■ WHAT YOU ARE ASKED TO DO ■
Among the entries that follow, find every line with the word "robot" and list it.

■ PROVIDED ENTRIES ■
━━━━━━
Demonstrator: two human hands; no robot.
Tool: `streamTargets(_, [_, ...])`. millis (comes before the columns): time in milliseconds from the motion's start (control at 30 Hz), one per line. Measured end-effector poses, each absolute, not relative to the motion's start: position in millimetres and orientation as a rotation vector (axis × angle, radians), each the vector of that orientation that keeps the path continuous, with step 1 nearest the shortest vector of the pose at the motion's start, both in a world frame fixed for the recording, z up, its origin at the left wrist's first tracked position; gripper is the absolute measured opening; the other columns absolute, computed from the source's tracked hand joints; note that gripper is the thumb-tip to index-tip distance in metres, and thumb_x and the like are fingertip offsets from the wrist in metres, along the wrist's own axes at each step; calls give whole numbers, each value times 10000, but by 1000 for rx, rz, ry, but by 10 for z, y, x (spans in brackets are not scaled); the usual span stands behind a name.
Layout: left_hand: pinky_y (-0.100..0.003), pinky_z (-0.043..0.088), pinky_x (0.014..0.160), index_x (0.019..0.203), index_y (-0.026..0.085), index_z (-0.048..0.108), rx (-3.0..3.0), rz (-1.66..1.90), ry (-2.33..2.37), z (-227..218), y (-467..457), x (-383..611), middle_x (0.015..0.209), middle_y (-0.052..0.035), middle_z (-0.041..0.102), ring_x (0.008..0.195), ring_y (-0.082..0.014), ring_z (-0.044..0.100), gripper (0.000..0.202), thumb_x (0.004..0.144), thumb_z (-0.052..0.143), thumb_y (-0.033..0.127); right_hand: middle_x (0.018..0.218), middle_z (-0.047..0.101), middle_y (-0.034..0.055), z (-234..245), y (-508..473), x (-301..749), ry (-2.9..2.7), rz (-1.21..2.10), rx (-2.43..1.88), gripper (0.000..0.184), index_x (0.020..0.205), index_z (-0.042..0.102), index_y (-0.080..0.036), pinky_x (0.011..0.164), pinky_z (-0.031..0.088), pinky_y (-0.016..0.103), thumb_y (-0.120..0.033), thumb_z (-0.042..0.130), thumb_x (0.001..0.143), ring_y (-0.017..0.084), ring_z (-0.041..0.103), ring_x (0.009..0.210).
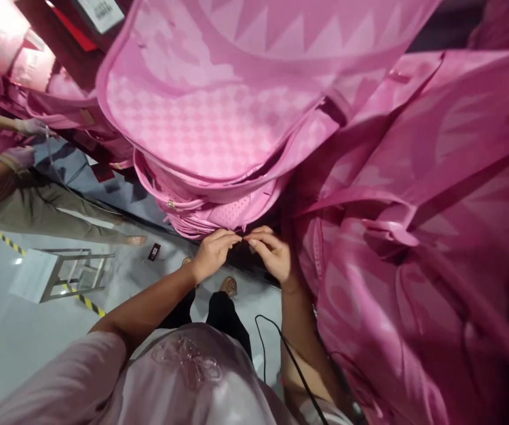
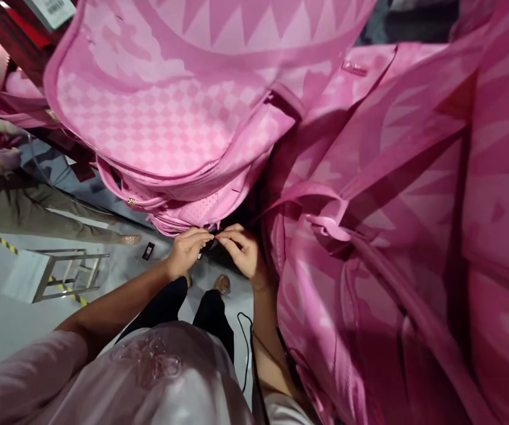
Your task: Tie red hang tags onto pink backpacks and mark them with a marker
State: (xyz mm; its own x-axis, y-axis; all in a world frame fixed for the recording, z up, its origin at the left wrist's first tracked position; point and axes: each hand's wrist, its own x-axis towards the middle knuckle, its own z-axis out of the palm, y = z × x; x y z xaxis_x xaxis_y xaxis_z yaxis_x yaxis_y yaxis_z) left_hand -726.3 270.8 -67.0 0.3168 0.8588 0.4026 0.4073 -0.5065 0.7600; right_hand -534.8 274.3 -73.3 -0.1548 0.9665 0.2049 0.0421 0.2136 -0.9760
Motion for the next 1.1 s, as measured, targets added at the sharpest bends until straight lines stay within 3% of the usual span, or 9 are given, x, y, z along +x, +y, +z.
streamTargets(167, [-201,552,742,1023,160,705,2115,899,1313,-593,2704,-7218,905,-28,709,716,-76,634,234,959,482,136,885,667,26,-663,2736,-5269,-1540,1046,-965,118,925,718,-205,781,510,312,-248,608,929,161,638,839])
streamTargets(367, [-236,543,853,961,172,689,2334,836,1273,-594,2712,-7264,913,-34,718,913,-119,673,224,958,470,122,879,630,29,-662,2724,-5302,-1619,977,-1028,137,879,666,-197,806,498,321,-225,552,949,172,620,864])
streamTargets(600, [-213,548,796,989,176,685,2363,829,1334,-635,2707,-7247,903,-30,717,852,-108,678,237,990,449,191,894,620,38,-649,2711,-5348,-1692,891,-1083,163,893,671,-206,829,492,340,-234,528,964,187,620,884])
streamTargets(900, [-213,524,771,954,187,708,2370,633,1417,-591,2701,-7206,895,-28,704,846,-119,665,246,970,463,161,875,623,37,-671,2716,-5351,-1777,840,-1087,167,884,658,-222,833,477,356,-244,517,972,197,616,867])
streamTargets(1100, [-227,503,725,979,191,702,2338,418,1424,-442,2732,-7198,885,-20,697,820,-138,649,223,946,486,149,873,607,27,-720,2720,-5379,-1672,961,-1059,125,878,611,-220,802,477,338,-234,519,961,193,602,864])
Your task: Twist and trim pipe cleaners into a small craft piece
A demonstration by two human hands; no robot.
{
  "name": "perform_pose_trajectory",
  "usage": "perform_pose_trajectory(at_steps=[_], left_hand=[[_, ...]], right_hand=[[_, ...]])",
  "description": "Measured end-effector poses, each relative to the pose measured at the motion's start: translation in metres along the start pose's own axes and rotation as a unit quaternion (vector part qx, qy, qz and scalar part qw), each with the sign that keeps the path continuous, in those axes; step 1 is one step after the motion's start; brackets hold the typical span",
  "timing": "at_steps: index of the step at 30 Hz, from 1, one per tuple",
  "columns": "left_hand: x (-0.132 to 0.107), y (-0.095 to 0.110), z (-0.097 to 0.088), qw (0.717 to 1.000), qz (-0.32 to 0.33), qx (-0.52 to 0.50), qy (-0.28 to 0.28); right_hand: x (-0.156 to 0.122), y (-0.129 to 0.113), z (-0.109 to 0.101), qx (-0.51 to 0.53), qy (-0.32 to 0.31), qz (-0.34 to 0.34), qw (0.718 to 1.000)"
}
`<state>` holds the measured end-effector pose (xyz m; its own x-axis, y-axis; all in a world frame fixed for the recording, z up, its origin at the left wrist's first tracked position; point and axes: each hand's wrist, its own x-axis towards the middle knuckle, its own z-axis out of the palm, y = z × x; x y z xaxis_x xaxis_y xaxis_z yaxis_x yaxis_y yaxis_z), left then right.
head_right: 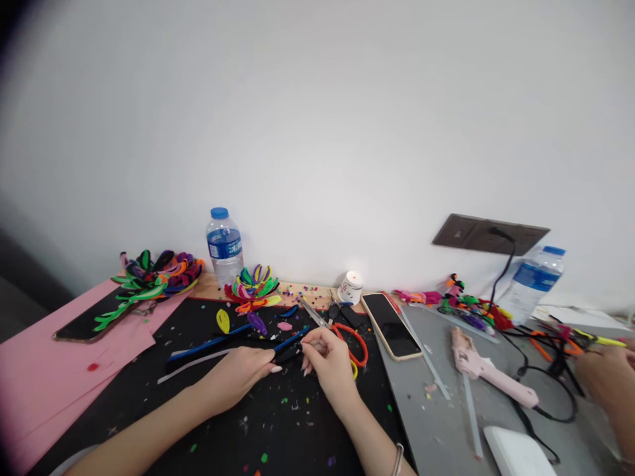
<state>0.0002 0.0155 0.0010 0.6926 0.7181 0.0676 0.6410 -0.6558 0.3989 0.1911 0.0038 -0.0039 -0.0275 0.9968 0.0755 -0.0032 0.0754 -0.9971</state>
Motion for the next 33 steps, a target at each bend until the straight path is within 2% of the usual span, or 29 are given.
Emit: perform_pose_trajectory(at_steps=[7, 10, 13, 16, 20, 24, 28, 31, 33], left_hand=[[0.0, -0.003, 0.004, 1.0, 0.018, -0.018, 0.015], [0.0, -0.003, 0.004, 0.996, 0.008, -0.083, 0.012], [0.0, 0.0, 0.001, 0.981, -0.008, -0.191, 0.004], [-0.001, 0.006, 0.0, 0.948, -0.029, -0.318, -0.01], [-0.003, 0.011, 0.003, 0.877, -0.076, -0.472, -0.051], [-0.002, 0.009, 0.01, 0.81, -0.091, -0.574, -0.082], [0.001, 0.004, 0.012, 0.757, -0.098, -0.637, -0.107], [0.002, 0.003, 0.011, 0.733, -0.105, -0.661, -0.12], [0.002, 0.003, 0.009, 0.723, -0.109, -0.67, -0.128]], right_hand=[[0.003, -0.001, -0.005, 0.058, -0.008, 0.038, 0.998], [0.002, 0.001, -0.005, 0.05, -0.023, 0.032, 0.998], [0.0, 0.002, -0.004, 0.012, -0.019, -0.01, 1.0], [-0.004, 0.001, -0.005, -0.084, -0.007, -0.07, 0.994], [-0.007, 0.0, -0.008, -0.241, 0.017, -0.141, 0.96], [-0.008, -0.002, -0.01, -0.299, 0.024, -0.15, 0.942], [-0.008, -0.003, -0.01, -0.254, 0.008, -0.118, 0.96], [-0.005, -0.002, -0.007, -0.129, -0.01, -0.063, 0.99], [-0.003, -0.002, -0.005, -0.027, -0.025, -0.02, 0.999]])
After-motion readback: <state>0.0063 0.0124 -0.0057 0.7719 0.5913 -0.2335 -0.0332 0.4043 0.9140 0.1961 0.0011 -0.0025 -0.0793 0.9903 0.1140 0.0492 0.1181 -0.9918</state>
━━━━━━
■ ANSWER TO THIS PROBLEM ■
Demonstrator: two human hands; no robot.
A demonstration by two human hands; no robot.

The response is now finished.